So, I have been completely revising RFServer at the moment. Getting rid of most of the remnants of mongodb to hopefully have something a lot simpler to deal with.
This is mostly because I noticed about 4 thousand or so bugs with the code in my 591 to deal with network partitions. Hopefully, this will help reduce that number a little..
Monitored Caida and Planetlab as more warts data is produced. Caida is collecting data with an updated driver for measuring the efficiency of several methods of choosing the flow ID when running MDA traceroute.
Data from the second round of non flow ID field analysis has been processed to raw data and then summarised using a spread sheet. There seem to be a small number routers that can segregate packets to different successor nodes based on a number of non standard fields (not the classic 5-tuple).
The slide set for the PhD conference has been updated. More graphs with error bars for 95% confidence have been produced, including a graph of the percentage of paths with a particular type of load balancer, and this was done for the three usual packet types.
Fixed a couple of bugs in the event grouping code that meant it was
running much slower than it should when groups got large. It should now
be a lot smarter about excluding attributes from the grouping process if
there is no way that using them could result in better groups.
Had a good meeting with Lightwire on Wednesday and got good feedback
about our software. Spent some time talking with Nathan trying to fix
issues they were having with it, and putting together
packages/instructions so that they can install AMP alongside their other
monitoring. This is looking much more complicated than it should be, so
will have to see how much of this can be taken care of in pre/post
install scripts etc. Most of the work is in setting up the server
though, so only needs to be performed once.
Spent most of the week preparing for my Sydney trip. Wrote the talk I will be presenting this coming Thursday and gave a practice rendition on Friday.
The rest of my time was spent fixing minor issues in Cuz -- trying not to break anything major before I go away for a week. Replaced the bad SQLAlchemy code in the ampy netevmon engine with some psycopg2 code, which should make us slightly more secure. Also tweaked some of the event display stuff on the dashboard so that useful information is displayed in a sensible format, i.e. less '|' characters all over the place.
Had a useful meeting with Lightwire on Wednesday. Was pleased to hear that their general impression of our software is good and will start working towards making it more useful to them over the summer.

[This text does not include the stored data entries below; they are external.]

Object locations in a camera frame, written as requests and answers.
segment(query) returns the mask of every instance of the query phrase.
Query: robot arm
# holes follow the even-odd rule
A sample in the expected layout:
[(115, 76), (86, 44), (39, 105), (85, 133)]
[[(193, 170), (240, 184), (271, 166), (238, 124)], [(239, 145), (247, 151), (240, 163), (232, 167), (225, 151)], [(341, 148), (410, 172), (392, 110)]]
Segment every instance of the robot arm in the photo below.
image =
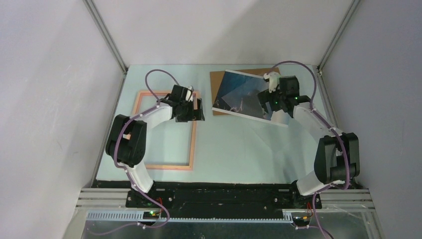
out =
[[(157, 125), (175, 118), (176, 122), (205, 120), (202, 109), (202, 99), (197, 99), (197, 109), (194, 109), (193, 88), (175, 85), (171, 94), (139, 115), (126, 128), (124, 134), (130, 137), (122, 138), (117, 152), (117, 164), (122, 166), (128, 176), (143, 192), (147, 193), (153, 180), (142, 161), (145, 155), (146, 134)], [(129, 121), (128, 116), (117, 115), (111, 127), (105, 147), (106, 154), (113, 156), (117, 139), (123, 126)]]
[[(296, 119), (318, 142), (314, 171), (296, 182), (298, 192), (302, 196), (310, 195), (327, 185), (344, 183), (346, 177), (359, 175), (357, 136), (354, 133), (344, 133), (335, 127), (328, 127), (327, 120), (312, 107), (309, 97), (300, 96), (299, 81), (296, 77), (281, 77), (280, 74), (271, 72), (264, 75), (264, 80), (269, 82), (269, 89), (258, 94), (263, 110), (268, 112), (267, 103), (271, 111), (283, 110)], [(341, 150), (333, 131), (340, 135), (346, 152)], [(343, 160), (345, 153), (349, 159), (349, 175), (346, 174)]]

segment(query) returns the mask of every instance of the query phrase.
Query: light blue table surface
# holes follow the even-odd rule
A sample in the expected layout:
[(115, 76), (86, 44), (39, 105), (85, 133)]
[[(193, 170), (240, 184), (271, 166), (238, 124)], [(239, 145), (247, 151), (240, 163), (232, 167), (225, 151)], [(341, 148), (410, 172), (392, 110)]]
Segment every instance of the light blue table surface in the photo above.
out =
[[(116, 109), (117, 114), (131, 115), (138, 91), (146, 90), (145, 74), (151, 69), (163, 69), (182, 86), (192, 85), (200, 91), (204, 103), (205, 121), (197, 123), (194, 169), (192, 171), (149, 170), (157, 181), (214, 183), (291, 183), (313, 170), (317, 142), (296, 120), (288, 127), (236, 116), (213, 116), (210, 71), (226, 69), (266, 68), (271, 65), (132, 65)], [(297, 76), (301, 95), (311, 96), (313, 80), (310, 73), (298, 65), (279, 67), (282, 76)], [(153, 90), (171, 90), (173, 81), (166, 74), (154, 72), (148, 77)], [(141, 109), (153, 104), (145, 98)], [(319, 90), (315, 106), (325, 115)], [(146, 163), (186, 163), (192, 123), (165, 122), (147, 137)], [(112, 158), (103, 154), (97, 180), (127, 180), (122, 169), (115, 168)]]

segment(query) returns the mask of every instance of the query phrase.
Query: orange square frame
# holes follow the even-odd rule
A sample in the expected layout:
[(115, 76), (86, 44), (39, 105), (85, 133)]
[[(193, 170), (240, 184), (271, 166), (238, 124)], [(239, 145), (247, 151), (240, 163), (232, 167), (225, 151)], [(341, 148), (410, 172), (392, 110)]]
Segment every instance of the orange square frame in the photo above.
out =
[[(166, 96), (170, 94), (170, 91), (155, 91), (154, 92), (157, 96)], [(139, 108), (141, 107), (142, 97), (144, 96), (152, 96), (152, 93), (149, 91), (139, 91), (136, 99), (135, 104), (133, 106), (132, 115), (138, 114)], [(200, 94), (198, 91), (193, 92), (194, 99), (200, 98)], [(194, 108), (196, 109), (197, 103), (194, 101)], [(171, 165), (171, 164), (145, 164), (147, 169), (162, 169), (162, 170), (186, 170), (190, 171), (193, 170), (194, 166), (194, 154), (195, 154), (195, 138), (197, 132), (197, 122), (192, 122), (192, 134), (191, 134), (191, 148), (189, 150), (189, 163), (188, 165)]]

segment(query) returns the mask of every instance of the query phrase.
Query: cardboard sheet
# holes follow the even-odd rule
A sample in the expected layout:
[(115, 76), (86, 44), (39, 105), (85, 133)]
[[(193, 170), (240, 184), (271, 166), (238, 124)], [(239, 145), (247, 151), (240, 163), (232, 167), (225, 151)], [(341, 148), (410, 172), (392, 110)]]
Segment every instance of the cardboard sheet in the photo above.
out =
[[(247, 69), (247, 70), (236, 70), (243, 73), (248, 73), (257, 76), (263, 76), (267, 73), (270, 68), (260, 68), (260, 69)], [(274, 69), (275, 72), (280, 73), (279, 68)], [(223, 81), (224, 71), (211, 71), (210, 80), (211, 80), (211, 105), (214, 104), (215, 98), (217, 97), (218, 89), (220, 88), (221, 82)], [(213, 116), (227, 115), (223, 112), (212, 111)]]

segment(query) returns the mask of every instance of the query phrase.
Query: red wire
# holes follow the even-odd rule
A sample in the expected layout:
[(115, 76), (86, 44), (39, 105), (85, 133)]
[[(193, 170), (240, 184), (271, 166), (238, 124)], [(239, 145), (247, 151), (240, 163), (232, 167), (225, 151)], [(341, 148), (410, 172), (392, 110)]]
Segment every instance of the red wire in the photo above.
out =
[(310, 203), (308, 203), (308, 208), (311, 210), (311, 215), (310, 215), (310, 217), (312, 217), (312, 216), (314, 215), (314, 212), (312, 211), (312, 206), (311, 206), (311, 204), (310, 204)]
[(160, 201), (160, 204), (163, 205), (163, 200), (161, 198), (158, 198), (158, 200)]

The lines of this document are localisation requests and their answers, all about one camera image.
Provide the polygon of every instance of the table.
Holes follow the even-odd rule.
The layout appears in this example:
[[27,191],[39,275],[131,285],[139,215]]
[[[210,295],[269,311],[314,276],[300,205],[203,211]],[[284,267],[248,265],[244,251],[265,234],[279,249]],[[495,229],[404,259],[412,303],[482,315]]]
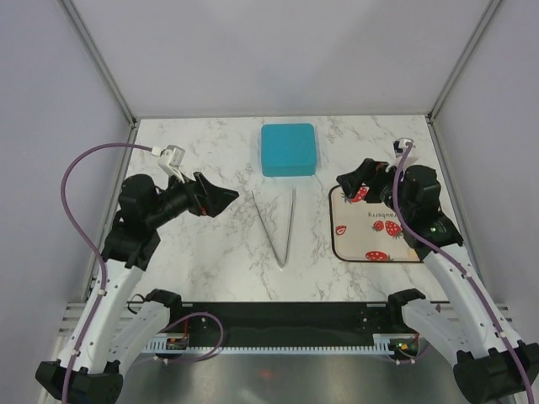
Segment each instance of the table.
[[[259,156],[266,123],[308,122],[318,139],[316,175],[265,178]],[[454,219],[440,164],[423,116],[266,117],[143,120],[136,143],[177,145],[187,152],[182,170],[201,171],[215,185],[240,197],[215,219],[183,214],[159,230],[161,244],[134,293],[171,290],[185,301],[385,300],[418,288],[431,300],[446,300],[422,263],[346,263],[331,248],[328,192],[335,178],[366,157],[394,158],[392,141],[415,141],[418,164],[434,167],[443,186],[442,208]],[[127,175],[147,173],[166,188],[157,159],[133,151]],[[296,186],[296,213],[288,264],[275,261],[251,195],[252,189]]]

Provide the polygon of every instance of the strawberry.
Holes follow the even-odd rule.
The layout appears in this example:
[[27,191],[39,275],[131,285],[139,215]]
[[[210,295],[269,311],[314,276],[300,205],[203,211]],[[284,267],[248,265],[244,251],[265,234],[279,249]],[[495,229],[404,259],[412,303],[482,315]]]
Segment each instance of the strawberry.
[[374,230],[374,231],[382,231],[382,230],[384,230],[384,222],[383,221],[375,221],[374,225],[372,225],[372,230]]
[[337,236],[342,236],[344,234],[344,232],[346,231],[346,226],[337,226],[335,227],[335,234]]
[[382,251],[369,251],[365,258],[369,261],[392,261],[391,257]]
[[403,236],[403,229],[394,221],[386,221],[387,234],[393,238],[400,238]]
[[369,192],[369,189],[367,187],[361,187],[358,193],[352,199],[346,198],[346,195],[344,195],[342,192],[341,195],[343,195],[344,202],[347,202],[349,204],[355,204],[356,202],[360,202],[361,200],[363,200],[363,198],[365,198],[365,195],[367,195],[367,192]]

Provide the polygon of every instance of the gray wall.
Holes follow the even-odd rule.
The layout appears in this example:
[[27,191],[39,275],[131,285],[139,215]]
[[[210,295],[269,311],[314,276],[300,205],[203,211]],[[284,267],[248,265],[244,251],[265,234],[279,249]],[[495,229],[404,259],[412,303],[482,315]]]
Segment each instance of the gray wall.
[[505,1],[435,127],[481,270],[539,341],[539,2]]
[[73,0],[135,114],[426,113],[488,0]]
[[[0,55],[0,396],[30,404],[89,259],[61,208],[61,176],[90,146],[126,140],[128,126],[55,0],[0,2]],[[118,156],[92,157],[69,183],[92,237]]]

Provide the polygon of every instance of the gray floor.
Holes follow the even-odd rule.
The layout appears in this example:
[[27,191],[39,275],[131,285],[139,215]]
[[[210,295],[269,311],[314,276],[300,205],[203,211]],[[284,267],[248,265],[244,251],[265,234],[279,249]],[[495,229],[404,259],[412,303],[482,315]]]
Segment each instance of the gray floor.
[[118,404],[465,404],[431,349],[415,365],[368,356],[221,355],[131,368]]

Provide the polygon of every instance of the strawberry cutting board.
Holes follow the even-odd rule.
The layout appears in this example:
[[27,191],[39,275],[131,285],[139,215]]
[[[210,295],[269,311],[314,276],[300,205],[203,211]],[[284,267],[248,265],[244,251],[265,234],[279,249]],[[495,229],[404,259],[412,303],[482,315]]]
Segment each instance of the strawberry cutting board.
[[395,213],[384,204],[367,204],[363,187],[353,198],[340,187],[329,191],[333,250],[337,258],[352,262],[419,263],[403,239]]

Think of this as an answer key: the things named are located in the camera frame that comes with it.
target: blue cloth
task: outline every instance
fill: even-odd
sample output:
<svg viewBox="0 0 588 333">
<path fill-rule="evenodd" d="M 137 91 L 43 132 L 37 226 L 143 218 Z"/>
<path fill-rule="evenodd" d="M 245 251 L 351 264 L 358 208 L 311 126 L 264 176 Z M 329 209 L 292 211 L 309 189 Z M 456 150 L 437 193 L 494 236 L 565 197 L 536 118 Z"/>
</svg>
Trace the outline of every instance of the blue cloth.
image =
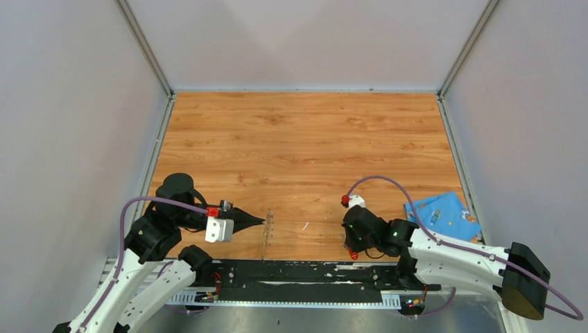
<svg viewBox="0 0 588 333">
<path fill-rule="evenodd" d="M 415 201 L 415 207 L 424 226 L 434 232 L 470 241 L 482 230 L 455 192 Z M 415 222 L 408 203 L 404 204 L 404 210 L 407 219 Z"/>
</svg>

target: metal floor
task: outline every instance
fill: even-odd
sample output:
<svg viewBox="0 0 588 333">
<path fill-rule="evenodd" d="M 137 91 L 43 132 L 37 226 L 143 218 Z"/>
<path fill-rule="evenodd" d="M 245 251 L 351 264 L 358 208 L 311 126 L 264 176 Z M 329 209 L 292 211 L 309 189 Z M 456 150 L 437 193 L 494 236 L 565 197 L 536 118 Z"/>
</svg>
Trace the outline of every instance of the metal floor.
<svg viewBox="0 0 588 333">
<path fill-rule="evenodd" d="M 427 297 L 429 309 L 441 296 Z M 458 296 L 445 312 L 410 321 L 397 311 L 353 309 L 286 309 L 213 307 L 195 316 L 162 309 L 140 333 L 262 333 L 262 332 L 505 332 L 496 302 L 481 296 Z"/>
</svg>

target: white wall
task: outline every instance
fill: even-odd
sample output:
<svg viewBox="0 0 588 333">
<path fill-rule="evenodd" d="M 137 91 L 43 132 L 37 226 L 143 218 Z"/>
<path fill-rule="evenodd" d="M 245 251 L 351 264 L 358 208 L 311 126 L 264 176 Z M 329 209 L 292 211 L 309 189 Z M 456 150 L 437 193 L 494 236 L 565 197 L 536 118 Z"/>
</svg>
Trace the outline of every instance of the white wall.
<svg viewBox="0 0 588 333">
<path fill-rule="evenodd" d="M 114 1 L 0 8 L 0 332 L 52 332 L 116 251 L 166 99 Z"/>
<path fill-rule="evenodd" d="M 485 235 L 529 245 L 552 285 L 587 313 L 588 2 L 502 2 L 450 90 L 448 112 Z M 529 327 L 588 331 L 553 312 Z"/>
<path fill-rule="evenodd" d="M 129 0 L 175 89 L 438 89 L 487 0 Z"/>
</svg>

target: wooden table
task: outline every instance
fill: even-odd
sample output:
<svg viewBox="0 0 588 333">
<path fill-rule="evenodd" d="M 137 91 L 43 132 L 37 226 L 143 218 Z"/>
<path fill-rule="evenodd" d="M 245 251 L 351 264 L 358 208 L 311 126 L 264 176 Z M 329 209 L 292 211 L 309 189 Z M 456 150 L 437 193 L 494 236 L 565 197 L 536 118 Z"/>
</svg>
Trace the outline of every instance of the wooden table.
<svg viewBox="0 0 588 333">
<path fill-rule="evenodd" d="M 455 191 L 463 201 L 433 94 L 180 93 L 150 194 L 175 172 L 190 174 L 209 203 L 227 199 L 273 222 L 229 243 L 182 231 L 172 256 L 196 244 L 219 259 L 349 260 L 340 199 L 372 174 L 414 199 Z M 406 217 L 406 199 L 385 181 L 355 193 L 386 220 Z"/>
</svg>

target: wood grain
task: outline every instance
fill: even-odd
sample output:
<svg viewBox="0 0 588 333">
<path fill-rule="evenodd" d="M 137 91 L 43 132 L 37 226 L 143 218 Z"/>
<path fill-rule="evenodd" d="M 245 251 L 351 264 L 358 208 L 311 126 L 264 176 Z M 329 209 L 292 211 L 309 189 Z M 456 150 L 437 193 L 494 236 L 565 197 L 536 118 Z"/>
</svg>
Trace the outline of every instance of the wood grain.
<svg viewBox="0 0 588 333">
<path fill-rule="evenodd" d="M 371 174 L 398 180 L 414 199 L 456 191 L 463 200 L 433 94 L 180 93 L 151 194 L 175 172 L 190 174 L 210 203 L 271 211 L 273 223 L 229 243 L 183 232 L 170 255 L 196 244 L 215 258 L 349 260 L 340 198 Z M 405 217 L 392 185 L 371 180 L 357 193 L 379 216 Z"/>
</svg>

I am/have submitting/have submitted my hardbound thesis.
Finished off gathering field testing data on Caida. Began the next run which is testing the efficiency of several flow ID selection modes. It was necessary to update the driver which was previously used to collect this data type on Yoyo.
More work has been done on the slide set for the conference. More statistical tests have been carried out and more graphs have been produced from the raw data. Further pruning of the slide set has been carried out.
Managed to get a working implementation of Flott which does the necessary initialisation and calculations for obtaining the t-entropy of a given string! It took longer than expected though - I was right about the objects and functions that I would need out of the original source code, but missed a number of lines in different places which meant that the tokens and values used in the calculations were incorrect, thus resulting in an incorrect output. So, I spent many, many hours adding debugging output in my implementation and the original code after each iteration/processing and compared the results to figure out what had gone wrong. I was then able to produce a t-entropy value that was very close to the original program's output. After going over the original code again, there was a scaling factor that I had missed and that fixed the last issue.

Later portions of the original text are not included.